#### [What is being asked]
Would you transcribe the line containing "As part of dataset curation, annotate the red" and every line after it, through the end of the records below, exactly and with nothing else?

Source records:
□ □ □

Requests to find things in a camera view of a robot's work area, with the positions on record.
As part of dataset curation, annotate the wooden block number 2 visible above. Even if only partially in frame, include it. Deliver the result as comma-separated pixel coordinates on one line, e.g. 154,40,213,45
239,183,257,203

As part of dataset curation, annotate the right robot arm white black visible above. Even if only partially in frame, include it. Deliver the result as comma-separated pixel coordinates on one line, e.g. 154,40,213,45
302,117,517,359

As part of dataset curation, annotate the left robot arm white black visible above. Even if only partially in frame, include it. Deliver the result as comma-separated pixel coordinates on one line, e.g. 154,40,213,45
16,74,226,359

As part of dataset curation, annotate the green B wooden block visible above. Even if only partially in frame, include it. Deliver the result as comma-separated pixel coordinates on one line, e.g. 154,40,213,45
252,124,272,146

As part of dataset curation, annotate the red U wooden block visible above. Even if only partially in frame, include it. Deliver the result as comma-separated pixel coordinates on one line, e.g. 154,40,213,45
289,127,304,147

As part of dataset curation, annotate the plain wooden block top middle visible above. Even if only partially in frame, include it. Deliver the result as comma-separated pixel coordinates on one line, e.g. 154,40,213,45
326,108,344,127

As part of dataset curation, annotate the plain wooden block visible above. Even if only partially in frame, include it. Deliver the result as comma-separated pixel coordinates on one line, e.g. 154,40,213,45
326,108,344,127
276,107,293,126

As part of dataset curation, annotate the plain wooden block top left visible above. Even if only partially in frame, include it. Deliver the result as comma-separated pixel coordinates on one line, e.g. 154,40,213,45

□ □ □

#### [Output below]
As part of dataset curation, annotate the red U wooden block visible above. Even if only partially in frame, include it. Deliver the result as comma-separated pixel coordinates on one line, e.g. 154,40,213,45
289,127,304,147

As part of dataset curation, annotate the plain wooden block top middle visible above. Even if only partially in frame, include it. Deliver the result as comma-separated pixel coordinates on one line, e.g. 154,40,213,45
326,108,344,127

As part of dataset curation, annotate the plain wooden block visible above. Even if only partially in frame, include it. Deliver the result as comma-separated pixel coordinates on one line, e.g. 154,40,213,45
326,108,344,127
276,107,293,126

As part of dataset curation, annotate the plain wooden block top left visible above. Even if only partially in frame, include it. Deliver the result as comma-separated pixel coordinates on one line, e.g. 154,40,213,45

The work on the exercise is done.